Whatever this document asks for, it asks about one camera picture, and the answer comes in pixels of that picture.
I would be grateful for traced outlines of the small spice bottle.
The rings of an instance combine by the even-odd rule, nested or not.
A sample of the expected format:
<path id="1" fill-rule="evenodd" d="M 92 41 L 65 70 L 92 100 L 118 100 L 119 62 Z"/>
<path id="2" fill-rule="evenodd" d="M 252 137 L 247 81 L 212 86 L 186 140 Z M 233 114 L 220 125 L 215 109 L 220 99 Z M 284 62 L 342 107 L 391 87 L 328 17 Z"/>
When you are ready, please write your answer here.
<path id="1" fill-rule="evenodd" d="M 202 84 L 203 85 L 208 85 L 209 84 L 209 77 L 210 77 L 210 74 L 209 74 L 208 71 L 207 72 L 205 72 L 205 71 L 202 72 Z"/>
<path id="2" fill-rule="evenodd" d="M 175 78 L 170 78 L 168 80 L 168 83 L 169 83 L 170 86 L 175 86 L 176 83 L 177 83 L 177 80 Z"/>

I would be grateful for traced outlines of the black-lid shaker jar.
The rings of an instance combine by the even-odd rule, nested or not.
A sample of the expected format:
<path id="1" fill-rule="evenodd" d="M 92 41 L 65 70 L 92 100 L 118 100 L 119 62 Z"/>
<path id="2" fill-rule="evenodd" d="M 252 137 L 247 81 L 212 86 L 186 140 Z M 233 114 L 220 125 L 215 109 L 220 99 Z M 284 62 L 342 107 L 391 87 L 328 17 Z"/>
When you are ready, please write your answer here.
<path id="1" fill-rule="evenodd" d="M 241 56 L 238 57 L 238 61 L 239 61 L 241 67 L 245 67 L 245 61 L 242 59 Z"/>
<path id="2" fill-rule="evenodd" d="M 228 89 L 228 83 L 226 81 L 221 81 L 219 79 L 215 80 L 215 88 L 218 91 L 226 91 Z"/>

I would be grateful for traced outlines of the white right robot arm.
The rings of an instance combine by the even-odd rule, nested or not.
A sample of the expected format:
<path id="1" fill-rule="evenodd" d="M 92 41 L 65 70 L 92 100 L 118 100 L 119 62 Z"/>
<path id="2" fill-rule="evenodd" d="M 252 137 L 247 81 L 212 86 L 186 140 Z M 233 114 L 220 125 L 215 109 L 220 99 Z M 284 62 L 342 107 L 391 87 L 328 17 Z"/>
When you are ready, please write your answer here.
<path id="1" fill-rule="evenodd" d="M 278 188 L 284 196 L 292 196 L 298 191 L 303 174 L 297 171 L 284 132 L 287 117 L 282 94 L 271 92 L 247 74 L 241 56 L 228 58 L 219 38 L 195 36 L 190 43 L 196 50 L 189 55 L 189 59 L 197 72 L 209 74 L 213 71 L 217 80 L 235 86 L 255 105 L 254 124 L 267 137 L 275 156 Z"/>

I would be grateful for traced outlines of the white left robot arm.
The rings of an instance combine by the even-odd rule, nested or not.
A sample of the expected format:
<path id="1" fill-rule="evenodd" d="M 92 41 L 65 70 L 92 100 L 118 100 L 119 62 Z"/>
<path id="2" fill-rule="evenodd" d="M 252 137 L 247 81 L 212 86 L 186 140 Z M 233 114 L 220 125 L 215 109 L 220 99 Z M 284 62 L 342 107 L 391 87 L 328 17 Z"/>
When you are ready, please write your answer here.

• TASK REQUIREMENTS: Return each entry without altering a single word.

• RESPONSE BELOW:
Whatever this document asks for, it asks about one camera picture, and the answer comes in pixels of that picture.
I would be grateful for traced outlines of the small spice bottle.
The rings of an instance combine by the even-odd rule, nested or not.
A sample of the expected format:
<path id="1" fill-rule="evenodd" d="M 92 41 L 65 70 L 92 100 L 118 100 L 119 62 Z"/>
<path id="2" fill-rule="evenodd" d="M 252 137 L 247 81 L 212 86 L 186 140 Z M 233 114 L 220 125 L 215 109 L 220 99 Z M 284 62 L 342 107 L 391 87 L 328 17 Z"/>
When you are ready, please write your answer here.
<path id="1" fill-rule="evenodd" d="M 202 84 L 203 85 L 208 85 L 209 84 L 209 77 L 210 77 L 210 74 L 209 74 L 208 71 L 207 72 L 205 72 L 205 71 L 202 72 Z"/>
<path id="2" fill-rule="evenodd" d="M 175 78 L 170 78 L 168 80 L 168 83 L 169 83 L 170 86 L 175 86 L 176 83 L 177 83 L 177 80 Z"/>

I would be grateful for traced outlines of the black-lid shaker jar.
The rings of an instance combine by the even-odd rule, nested or not.
A sample of the expected format:
<path id="1" fill-rule="evenodd" d="M 92 41 L 65 70 L 92 100 L 118 100 L 119 62 Z"/>
<path id="2" fill-rule="evenodd" d="M 252 137 L 247 81 L 212 86 L 186 140 Z M 233 114 L 220 125 L 215 109 L 220 99 Z M 284 62 L 342 107 L 391 87 L 328 17 Z"/>
When you are ready, please write your answer here.
<path id="1" fill-rule="evenodd" d="M 241 56 L 238 57 L 238 61 L 239 61 L 241 67 L 245 67 L 245 61 L 242 59 Z"/>
<path id="2" fill-rule="evenodd" d="M 228 89 L 228 83 L 226 81 L 221 81 L 219 79 L 215 80 L 215 88 L 218 91 L 226 91 Z"/>

I would be grateful for traced outlines of the white right robot arm.
The rings of an instance combine by the even-odd rule, nested or not.
A sample of the expected format:
<path id="1" fill-rule="evenodd" d="M 92 41 L 65 70 L 92 100 L 118 100 L 119 62 Z"/>
<path id="2" fill-rule="evenodd" d="M 252 137 L 247 81 L 212 86 L 186 140 Z M 233 114 L 220 125 L 215 109 L 220 99 Z M 284 62 L 342 107 L 391 87 L 328 17 Z"/>
When you are ready, please write your answer here.
<path id="1" fill-rule="evenodd" d="M 278 188 L 284 196 L 292 196 L 298 191 L 303 174 L 297 171 L 284 132 L 287 117 L 282 94 L 271 92 L 247 74 L 241 56 L 228 58 L 219 38 L 195 36 L 190 43 L 196 50 L 189 55 L 189 59 L 197 72 L 209 74 L 213 71 L 217 80 L 235 86 L 255 105 L 254 124 L 267 137 L 275 156 Z"/>

I would be grateful for traced outlines of the white left robot arm.
The rings of an instance combine by the even-odd rule, nested or not.
A sample of the expected format:
<path id="1" fill-rule="evenodd" d="M 92 41 L 65 70 L 92 100 L 118 100 L 119 62 Z"/>
<path id="2" fill-rule="evenodd" d="M 252 137 L 247 81 L 212 86 L 186 140 Z M 233 114 L 220 125 L 215 109 L 220 99 Z M 284 62 L 342 107 L 391 87 L 328 17 Z"/>
When you are ready, please write your answer here.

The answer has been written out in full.